Knowledge Graph
Info
Current version: 0.2.0
Project: Soil health knowledge graph
Access point: SWR SPARQL endpoint: https://sparql.soilwise-he.containers.wur.nl/sparql
SoilWise develops and implements a knowledge graph linking the knowledge captured in harvested and augmented metadata with various sources of internal and external knowledge sources, particularly taxonomies, vocabularies and ontologies that are also implemented as RDF graphs. Linking such graphs into a harmonized SWR knowledge graph allows reasoning over the relations in the stored graph, and thus allows connecting and smartly combining knowledge from those domains.
The first iteration of the SWR knowledge graph is a graph representation of the (harmonized) metadata that is currently harvested, validated and augmented as part of the SWR catalogue database. It's RDF representation, stored in a triple store, and the SPARQL endpoint deployed on top of the triple store, allow users alternate access to the metadata, exploiting semantics and relations between different assets.
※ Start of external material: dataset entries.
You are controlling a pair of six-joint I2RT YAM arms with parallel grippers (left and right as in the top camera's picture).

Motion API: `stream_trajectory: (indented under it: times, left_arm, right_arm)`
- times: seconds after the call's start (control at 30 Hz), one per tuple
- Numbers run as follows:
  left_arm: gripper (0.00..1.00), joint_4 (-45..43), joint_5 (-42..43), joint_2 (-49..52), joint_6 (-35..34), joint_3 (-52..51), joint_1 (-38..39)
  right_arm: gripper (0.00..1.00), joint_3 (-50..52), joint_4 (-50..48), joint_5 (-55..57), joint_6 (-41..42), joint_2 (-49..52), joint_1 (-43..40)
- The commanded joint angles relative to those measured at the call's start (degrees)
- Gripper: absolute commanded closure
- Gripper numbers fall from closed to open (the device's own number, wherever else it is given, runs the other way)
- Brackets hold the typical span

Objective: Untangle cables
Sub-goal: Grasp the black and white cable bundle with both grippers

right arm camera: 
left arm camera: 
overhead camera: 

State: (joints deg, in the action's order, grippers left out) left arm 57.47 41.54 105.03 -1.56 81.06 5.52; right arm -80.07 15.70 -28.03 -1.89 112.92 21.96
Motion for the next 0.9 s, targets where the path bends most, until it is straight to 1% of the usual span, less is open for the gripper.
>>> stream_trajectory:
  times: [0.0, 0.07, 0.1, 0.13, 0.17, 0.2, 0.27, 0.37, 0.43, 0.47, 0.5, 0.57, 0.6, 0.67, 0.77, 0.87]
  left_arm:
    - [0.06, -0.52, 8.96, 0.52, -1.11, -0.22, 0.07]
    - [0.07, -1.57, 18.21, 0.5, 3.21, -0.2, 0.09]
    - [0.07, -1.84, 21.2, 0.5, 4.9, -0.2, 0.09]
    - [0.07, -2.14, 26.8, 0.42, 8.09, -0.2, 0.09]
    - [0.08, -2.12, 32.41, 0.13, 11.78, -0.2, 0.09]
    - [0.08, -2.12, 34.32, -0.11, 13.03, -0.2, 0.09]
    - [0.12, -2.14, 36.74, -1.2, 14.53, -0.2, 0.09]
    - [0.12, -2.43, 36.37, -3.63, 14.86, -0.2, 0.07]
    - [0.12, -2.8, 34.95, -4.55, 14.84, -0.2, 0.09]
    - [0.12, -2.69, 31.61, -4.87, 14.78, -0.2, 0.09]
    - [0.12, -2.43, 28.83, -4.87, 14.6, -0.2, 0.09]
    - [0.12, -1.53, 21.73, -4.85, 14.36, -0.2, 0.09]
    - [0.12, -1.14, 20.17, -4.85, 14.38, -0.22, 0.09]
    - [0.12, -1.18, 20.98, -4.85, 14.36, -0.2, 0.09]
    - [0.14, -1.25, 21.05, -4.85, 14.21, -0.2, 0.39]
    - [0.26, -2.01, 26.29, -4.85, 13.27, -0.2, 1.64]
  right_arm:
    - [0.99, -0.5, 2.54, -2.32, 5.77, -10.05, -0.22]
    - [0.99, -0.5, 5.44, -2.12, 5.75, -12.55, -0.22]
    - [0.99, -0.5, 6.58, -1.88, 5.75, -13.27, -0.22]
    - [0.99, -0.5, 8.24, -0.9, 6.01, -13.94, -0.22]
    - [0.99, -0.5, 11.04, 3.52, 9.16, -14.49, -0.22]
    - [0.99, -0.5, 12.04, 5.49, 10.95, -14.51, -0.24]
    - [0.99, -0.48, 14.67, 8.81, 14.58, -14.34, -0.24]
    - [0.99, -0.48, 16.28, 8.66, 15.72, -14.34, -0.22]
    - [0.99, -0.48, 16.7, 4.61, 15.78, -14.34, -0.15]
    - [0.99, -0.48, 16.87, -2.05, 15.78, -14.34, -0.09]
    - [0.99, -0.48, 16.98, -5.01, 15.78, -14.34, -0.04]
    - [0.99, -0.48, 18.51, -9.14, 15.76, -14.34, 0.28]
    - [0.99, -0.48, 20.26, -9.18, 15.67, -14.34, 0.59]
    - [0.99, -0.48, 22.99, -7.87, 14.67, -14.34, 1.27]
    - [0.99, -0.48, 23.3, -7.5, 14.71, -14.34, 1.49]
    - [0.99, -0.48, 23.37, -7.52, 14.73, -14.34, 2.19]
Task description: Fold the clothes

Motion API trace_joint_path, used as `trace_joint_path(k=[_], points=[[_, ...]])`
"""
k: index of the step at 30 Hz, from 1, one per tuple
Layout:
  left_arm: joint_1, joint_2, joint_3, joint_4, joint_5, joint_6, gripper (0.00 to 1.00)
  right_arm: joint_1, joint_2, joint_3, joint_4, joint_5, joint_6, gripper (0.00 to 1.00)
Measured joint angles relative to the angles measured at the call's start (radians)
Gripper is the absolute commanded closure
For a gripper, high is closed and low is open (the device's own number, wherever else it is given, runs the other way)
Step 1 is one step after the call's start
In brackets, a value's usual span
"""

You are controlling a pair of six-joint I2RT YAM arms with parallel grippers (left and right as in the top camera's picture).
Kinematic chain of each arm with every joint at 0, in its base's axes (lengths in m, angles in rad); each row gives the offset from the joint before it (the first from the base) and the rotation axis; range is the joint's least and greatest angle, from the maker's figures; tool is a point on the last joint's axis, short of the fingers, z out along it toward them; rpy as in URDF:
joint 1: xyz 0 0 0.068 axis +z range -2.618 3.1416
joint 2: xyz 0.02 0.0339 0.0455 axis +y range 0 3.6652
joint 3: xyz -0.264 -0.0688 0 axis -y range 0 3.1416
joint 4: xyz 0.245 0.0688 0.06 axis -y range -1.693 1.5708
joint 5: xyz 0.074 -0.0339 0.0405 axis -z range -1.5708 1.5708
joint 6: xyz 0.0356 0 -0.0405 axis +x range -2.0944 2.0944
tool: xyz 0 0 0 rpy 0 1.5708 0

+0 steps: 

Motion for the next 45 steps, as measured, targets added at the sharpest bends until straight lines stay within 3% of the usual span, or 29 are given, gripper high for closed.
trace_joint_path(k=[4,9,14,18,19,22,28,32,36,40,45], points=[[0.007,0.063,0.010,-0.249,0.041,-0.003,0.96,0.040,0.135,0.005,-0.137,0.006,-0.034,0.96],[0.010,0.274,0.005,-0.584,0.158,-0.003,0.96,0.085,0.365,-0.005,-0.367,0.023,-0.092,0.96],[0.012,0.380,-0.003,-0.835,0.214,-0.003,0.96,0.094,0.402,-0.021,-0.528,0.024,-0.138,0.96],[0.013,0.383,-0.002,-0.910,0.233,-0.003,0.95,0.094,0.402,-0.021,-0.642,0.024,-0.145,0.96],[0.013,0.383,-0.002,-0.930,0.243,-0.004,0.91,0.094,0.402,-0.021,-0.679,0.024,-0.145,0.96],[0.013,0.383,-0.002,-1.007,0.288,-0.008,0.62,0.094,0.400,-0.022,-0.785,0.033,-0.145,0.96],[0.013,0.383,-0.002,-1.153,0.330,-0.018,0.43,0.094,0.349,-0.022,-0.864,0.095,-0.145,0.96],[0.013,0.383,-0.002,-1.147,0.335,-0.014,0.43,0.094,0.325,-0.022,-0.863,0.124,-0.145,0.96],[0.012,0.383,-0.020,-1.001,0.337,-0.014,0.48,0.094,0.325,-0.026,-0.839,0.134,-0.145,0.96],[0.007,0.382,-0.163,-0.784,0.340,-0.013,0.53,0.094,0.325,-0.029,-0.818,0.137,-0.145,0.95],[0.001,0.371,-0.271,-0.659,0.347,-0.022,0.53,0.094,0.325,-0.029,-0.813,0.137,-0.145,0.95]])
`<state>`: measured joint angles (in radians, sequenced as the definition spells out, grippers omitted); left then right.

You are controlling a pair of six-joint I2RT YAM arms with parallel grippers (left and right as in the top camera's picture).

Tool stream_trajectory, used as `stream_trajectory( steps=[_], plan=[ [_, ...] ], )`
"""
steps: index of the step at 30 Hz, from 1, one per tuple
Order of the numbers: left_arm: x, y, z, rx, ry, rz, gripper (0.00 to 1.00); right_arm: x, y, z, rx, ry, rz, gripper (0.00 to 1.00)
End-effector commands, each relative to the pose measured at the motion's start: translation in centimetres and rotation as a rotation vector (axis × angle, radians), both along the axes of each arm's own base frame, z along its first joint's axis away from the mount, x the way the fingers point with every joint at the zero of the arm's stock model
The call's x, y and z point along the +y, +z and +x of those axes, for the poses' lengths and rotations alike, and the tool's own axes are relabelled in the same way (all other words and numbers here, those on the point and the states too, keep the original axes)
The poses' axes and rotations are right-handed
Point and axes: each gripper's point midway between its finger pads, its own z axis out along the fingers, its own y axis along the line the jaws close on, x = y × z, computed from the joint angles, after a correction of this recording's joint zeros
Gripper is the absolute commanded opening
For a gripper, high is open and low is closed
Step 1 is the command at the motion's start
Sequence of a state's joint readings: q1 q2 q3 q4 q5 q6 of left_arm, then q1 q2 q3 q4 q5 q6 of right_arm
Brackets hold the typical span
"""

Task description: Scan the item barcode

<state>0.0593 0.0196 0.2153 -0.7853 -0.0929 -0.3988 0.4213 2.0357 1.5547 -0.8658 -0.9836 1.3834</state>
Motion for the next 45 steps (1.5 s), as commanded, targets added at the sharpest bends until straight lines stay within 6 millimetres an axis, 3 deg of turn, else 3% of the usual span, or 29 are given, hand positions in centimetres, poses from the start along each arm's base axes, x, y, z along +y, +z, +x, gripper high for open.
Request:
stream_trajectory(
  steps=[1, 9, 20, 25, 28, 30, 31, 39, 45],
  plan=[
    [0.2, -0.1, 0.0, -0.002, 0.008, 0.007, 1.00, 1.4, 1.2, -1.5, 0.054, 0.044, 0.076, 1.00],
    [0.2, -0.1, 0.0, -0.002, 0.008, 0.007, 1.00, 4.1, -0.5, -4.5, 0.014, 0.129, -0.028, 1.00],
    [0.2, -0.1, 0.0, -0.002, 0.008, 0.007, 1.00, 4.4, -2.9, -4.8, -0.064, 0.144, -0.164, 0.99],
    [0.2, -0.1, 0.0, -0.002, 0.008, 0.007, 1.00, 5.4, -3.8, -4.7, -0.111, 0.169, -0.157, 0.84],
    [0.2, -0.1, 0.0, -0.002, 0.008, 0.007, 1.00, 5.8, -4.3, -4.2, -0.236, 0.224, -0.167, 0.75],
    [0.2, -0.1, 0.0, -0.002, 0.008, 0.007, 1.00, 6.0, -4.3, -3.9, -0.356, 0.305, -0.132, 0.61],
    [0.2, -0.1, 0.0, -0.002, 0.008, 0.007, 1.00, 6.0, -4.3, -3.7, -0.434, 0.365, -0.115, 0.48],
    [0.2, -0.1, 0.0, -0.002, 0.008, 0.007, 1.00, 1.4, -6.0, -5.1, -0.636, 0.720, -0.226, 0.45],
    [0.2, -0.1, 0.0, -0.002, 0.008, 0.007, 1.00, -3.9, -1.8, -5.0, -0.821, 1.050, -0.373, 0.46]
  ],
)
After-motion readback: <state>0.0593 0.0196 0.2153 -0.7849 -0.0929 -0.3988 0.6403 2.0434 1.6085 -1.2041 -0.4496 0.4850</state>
At the same time, preliminary experiments have been conducted to integrate this RDF metadata graph with a dedicated soil health knowledge graph, which is constructed with the assistance of AI/ML, using keyword matching. During this process, unmatched terms from harvested metadata records were identified and cataloged. These terms, acting as candidate keywords, are currently under review by domain experts to assess their potential value for inclusion in the soil health knowledge graph. This analysis serves as a critical mechanism to identify gaps and prioritize new concepts for future enrichment of the graph.
In future iterations, the metadata graph will be linked/merged with this soil health knowledge graph also linking to external resources, establishing a broader interconnected SWR knowledge graph. Consequently, it will evolve into a knowledge network that allows much more powerful and impactful queries and reasoning, e.g. supporting decision support and natural language quering.
Functionality
Knowledge graph querying (SPARQL endpoint)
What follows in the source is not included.